## Task instructions
The reply is to contain the full listing, repeated exactly, with pictures left out.

## Exercise data

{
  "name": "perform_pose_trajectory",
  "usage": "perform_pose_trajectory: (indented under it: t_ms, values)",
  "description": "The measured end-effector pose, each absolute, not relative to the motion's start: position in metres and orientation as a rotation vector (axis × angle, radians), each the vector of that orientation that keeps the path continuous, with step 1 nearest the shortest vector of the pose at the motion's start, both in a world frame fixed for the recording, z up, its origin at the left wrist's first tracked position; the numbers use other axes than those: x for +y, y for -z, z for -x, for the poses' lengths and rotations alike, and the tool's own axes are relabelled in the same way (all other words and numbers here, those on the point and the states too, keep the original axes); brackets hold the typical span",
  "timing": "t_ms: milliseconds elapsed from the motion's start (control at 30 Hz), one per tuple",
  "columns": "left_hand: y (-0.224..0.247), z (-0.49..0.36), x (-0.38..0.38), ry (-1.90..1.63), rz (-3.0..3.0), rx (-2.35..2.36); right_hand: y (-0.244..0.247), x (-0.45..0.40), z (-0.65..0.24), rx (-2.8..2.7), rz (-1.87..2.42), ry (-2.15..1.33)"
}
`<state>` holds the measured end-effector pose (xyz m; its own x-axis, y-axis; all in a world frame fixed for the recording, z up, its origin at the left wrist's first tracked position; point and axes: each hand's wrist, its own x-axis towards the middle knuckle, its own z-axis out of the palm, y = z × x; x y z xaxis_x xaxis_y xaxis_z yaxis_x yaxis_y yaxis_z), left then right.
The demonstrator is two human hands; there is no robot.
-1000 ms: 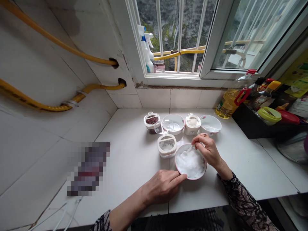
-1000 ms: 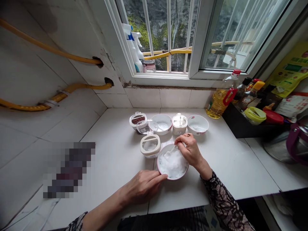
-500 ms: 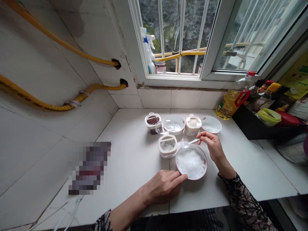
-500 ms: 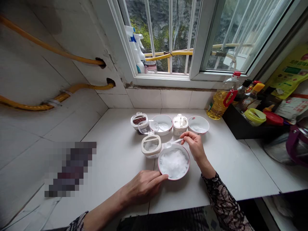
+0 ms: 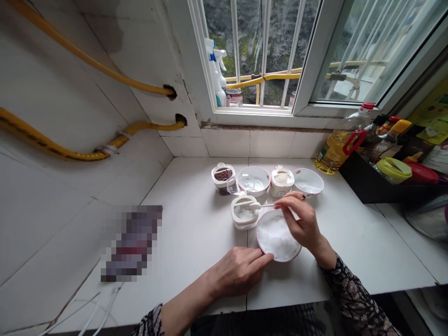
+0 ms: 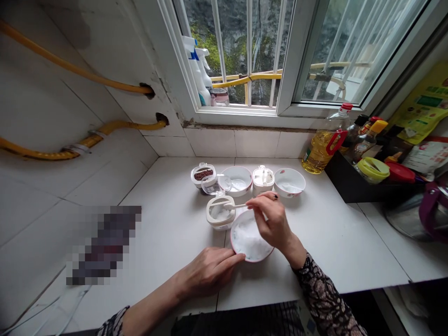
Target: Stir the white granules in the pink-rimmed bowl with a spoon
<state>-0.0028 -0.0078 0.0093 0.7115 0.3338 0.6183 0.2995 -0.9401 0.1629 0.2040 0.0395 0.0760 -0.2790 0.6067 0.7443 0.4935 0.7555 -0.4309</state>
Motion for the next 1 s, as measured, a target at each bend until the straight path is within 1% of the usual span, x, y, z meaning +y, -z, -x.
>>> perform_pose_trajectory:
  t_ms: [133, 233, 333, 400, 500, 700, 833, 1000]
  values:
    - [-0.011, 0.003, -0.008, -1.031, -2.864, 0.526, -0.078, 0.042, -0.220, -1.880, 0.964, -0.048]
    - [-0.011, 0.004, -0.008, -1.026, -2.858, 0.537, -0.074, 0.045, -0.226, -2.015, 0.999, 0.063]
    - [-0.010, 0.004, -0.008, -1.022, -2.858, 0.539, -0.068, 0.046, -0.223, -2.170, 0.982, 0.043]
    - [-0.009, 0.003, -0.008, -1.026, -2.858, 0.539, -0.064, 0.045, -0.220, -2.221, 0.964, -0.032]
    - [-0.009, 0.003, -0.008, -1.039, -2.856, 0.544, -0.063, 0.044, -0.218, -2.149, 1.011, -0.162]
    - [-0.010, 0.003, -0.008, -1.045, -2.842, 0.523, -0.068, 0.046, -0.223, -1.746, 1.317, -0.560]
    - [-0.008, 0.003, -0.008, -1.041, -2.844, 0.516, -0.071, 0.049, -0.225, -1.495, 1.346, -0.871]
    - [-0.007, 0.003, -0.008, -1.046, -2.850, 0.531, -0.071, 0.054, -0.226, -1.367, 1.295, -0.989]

## Exercise result
{
  "name": "perform_pose_trajectory",
  "usage": "perform_pose_trajectory: (indented under it: t_ms, values)",
  "description": "The measured end-effector pose, each absolute, not relative to the motion's start: position in metres and orientation as a rotation vector (axis × angle, radians), each the vector of that orientation that keeps the path continuous, with step 1 nearest the shortest vector of the pose at the motion's start, both in a world frame fixed for the recording, z up, its origin at the left wrist's first tracked position; the numbers use other axes than those: x for +y, y for -z, z for -x, for the poses' lengths and rotations alike, and the tool's own axes are relabelled in the same way (all other words and numbers here, those on the point and the states too, keep the original axes); brackets hold the typical span",
  "timing": "t_ms: milliseconds elapsed from the motion's start (control at 30 Hz), one per tuple",
  "columns": "left_hand: y (-0.224..0.247), z (-0.49..0.36), x (-0.38..0.38), ry (-1.90..1.63), rz (-3.0..3.0), rx (-2.35..2.36); right_hand: y (-0.244..0.247), x (-0.45..0.40), z (-0.65..0.24), rx (-2.8..2.7), rz (-1.87..2.42), ry (-2.15..1.33)"
}
`<state>` holds the measured end-effector pose (xyz m; its own x-axis, y-axis; all in a world frame fixed for the recording, z up, its origin at the left wrist's first tracked position; point and axes: each hand's wrist, its own x-axis towards the middle knuckle, its own z-axis out of the palm, y = z × x; x y z xaxis_x xaxis_y xaxis_z yaxis_x yaxis_y yaxis_z), left then right.
The demonstrator is two human hands; there is no robot.
-1000 ms: 
-1000 ms: 
-500 ms: 
-500 ms: 
+0 ms: 
+0 ms: 
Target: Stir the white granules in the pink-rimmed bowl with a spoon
<state>-0.0028 -0.0078 0.0093 0.7115 0.3338 0.6183 0.2995 -0.9401 0.1629 0.2040 0.0395 0.0760 -0.2790 0.6067 0.7443 0.4935 0.7555 -0.4309</state>
Motion for the next 1 s, as measured, a target at each bend until the straight path is within 1% of the usual span, x, y, z meaning +y, -z, -x.
>>> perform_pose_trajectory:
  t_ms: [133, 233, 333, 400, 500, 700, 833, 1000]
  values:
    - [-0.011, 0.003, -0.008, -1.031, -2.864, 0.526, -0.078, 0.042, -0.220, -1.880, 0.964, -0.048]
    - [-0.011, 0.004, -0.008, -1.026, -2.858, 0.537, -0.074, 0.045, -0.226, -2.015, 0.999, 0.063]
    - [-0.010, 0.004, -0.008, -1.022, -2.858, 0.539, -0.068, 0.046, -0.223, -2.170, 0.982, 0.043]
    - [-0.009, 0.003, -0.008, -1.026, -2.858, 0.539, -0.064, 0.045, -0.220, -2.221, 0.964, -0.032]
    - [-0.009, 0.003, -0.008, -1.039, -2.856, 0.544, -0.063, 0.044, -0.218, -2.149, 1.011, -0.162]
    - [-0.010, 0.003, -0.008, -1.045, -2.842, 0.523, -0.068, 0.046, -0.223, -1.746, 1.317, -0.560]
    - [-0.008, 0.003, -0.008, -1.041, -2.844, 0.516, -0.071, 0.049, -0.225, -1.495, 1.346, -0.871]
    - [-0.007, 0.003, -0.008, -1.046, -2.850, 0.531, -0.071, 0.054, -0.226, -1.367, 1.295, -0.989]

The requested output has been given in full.